(Stored records)
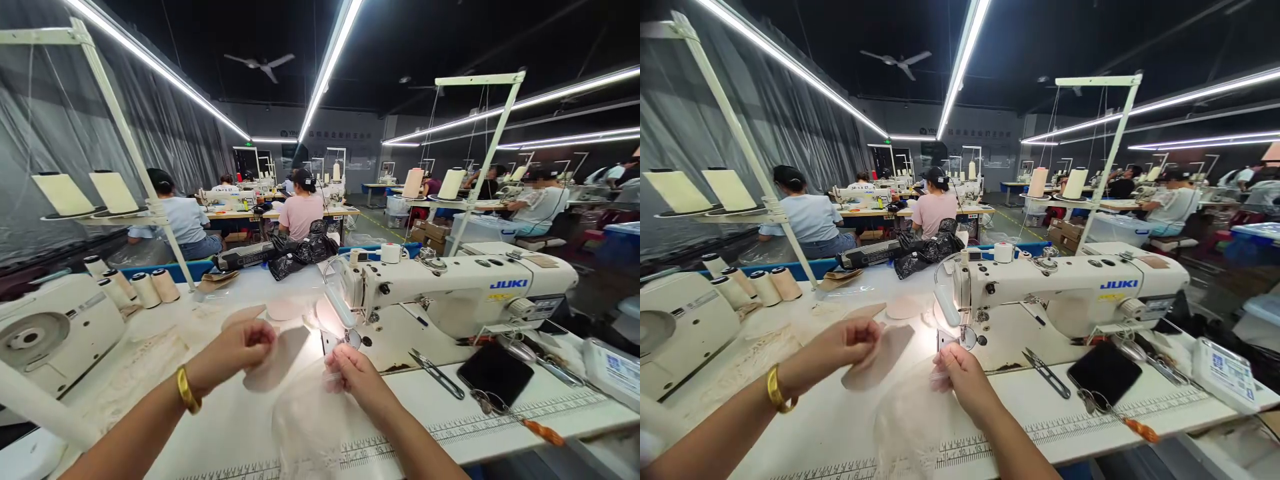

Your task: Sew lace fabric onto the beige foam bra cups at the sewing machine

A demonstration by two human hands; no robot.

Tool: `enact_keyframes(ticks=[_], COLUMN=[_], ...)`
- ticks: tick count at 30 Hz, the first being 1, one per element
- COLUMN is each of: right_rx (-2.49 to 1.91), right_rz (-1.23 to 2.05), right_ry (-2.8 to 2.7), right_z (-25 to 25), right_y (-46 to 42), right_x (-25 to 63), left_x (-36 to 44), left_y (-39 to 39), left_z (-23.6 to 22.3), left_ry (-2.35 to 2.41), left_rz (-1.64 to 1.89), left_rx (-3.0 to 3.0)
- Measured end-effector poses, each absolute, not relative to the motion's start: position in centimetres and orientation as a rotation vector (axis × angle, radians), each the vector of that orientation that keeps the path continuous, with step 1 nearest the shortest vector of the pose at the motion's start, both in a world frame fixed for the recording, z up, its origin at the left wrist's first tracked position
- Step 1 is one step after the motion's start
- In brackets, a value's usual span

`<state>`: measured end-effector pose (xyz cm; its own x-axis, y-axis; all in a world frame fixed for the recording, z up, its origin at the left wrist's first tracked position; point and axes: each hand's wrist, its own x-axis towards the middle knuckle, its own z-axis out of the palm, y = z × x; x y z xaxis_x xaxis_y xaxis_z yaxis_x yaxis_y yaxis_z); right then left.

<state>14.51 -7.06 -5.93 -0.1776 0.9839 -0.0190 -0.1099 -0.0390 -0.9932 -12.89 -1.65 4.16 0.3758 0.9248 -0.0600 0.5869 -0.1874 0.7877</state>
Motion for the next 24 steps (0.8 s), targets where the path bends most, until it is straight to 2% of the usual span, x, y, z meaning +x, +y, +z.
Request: enact_keyframes(ticks=[5, 11, 15, 19, 24], right_rx=[-0.985, -1.153, -1.215, -1.327, -1.418], right_rz=[1.383, 1.1, 1.028, 0.908, 0.837], right_ry=[-1.284, -1.688, -2.092, -2.342, -2.557], right_z=[-5.3, -1.6, 3.2, 7.3, 7.3], right_y=[-8.5, -11.0, -12.2, -13.5, -14.4], right_x=[14.7, 14.3, 14.4, 14.8, 15.7], left_x=[-8.7, -7.4, -7.0, -6.3, -6.8], left_y=[-3.9, -3.2, -4.7, -6.8, -9.2], left_z=[2.1, 3.4, 4.8, 4.3, 2.2], left_ry=[1.138, 1.101, 0.77, 0.497, 0.602], left_rz=[0.3, 0.364, 0.286, 0.176, 0.231], left_rx=[1.815, 1.931, 1.965, 1.877, 1.968])
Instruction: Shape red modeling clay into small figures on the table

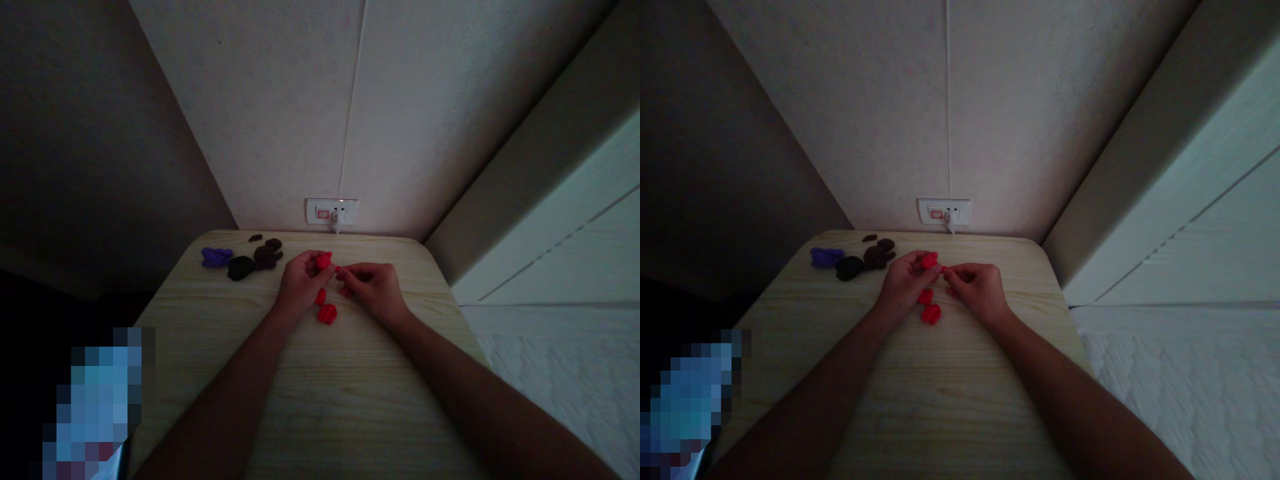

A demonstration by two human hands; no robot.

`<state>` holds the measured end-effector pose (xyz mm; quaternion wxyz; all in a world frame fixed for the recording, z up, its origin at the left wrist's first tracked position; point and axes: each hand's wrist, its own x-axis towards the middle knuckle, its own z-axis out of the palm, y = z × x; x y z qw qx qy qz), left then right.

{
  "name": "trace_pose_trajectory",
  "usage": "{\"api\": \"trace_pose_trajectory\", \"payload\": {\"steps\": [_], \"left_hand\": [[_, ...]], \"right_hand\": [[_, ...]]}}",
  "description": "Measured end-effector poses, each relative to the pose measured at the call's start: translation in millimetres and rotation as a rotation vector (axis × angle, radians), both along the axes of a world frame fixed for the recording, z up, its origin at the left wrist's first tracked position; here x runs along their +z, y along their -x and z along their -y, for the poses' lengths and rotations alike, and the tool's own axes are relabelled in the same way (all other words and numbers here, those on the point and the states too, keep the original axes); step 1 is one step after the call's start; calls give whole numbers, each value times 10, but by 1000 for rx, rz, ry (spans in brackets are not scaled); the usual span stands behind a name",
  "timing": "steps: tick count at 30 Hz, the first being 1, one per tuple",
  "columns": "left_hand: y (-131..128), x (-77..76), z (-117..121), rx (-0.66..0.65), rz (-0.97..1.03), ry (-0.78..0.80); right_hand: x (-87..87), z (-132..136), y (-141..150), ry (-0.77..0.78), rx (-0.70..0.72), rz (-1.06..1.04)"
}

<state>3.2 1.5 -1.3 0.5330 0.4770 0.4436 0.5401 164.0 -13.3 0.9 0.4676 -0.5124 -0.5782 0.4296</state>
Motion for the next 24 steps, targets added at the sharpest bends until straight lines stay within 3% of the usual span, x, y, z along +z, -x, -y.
{"api": "trace_pose_trajectory", "payload": {"steps": [6,24], "left_hand": [[17,-11,4,-34,-13,19],[13,8,13,-69,-12,43]], "right_hand": [[64,-13,8,72,34,-108],[12,-95,-16,116,114,-282]]}}
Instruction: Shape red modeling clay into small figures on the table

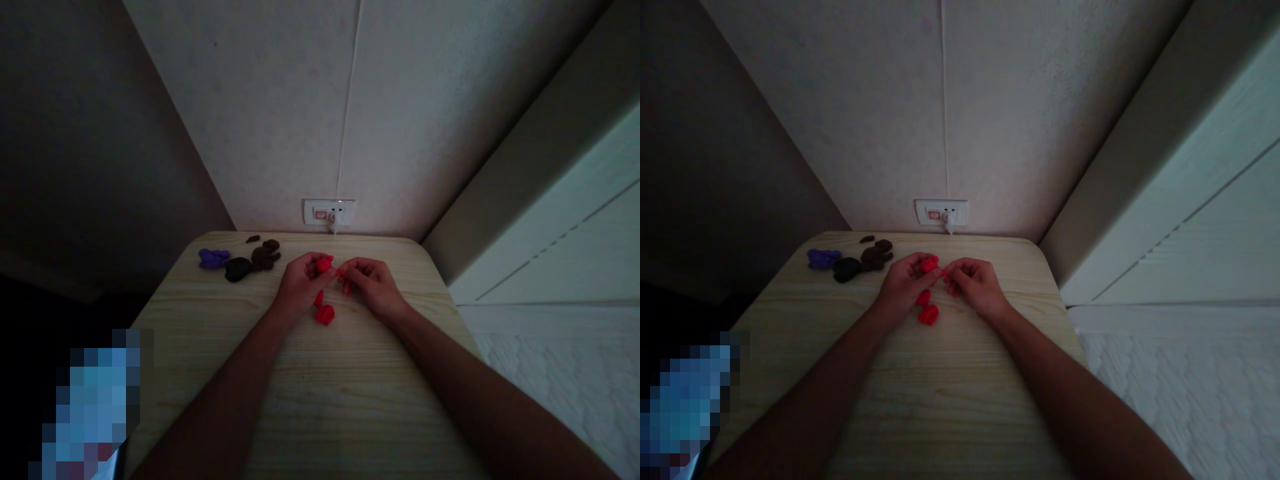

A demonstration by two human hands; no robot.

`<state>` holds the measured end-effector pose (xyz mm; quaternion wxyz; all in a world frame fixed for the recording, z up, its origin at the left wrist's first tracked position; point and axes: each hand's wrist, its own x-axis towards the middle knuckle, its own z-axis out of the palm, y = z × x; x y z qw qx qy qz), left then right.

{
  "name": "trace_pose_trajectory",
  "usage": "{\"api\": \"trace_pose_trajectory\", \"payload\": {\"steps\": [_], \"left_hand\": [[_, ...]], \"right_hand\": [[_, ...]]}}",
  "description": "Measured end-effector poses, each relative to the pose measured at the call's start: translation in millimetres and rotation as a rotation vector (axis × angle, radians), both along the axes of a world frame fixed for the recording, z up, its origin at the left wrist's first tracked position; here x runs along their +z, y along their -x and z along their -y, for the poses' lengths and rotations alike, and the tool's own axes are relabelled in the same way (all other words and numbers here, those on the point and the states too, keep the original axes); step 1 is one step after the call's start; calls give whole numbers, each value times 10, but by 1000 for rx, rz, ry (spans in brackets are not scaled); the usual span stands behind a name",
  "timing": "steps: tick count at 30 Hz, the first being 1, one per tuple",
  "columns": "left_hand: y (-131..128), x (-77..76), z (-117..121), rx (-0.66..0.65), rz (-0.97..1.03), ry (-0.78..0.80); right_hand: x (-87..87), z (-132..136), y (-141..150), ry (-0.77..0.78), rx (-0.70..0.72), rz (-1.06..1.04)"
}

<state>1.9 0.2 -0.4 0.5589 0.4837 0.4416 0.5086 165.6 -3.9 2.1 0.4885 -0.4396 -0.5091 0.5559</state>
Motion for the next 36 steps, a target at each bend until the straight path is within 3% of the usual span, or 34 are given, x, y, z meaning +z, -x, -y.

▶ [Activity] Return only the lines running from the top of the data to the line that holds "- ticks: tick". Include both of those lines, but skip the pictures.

▶ [Response area]
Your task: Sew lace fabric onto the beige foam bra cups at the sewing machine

A demonstration by two human hands; no robot.

Tool: `enact_keyframes(ticks=[_], COLUMN=[_], ...)`
- ticks: tick count at 30 Hz, the first being 1, one per element

Nothing else belongs to the answer.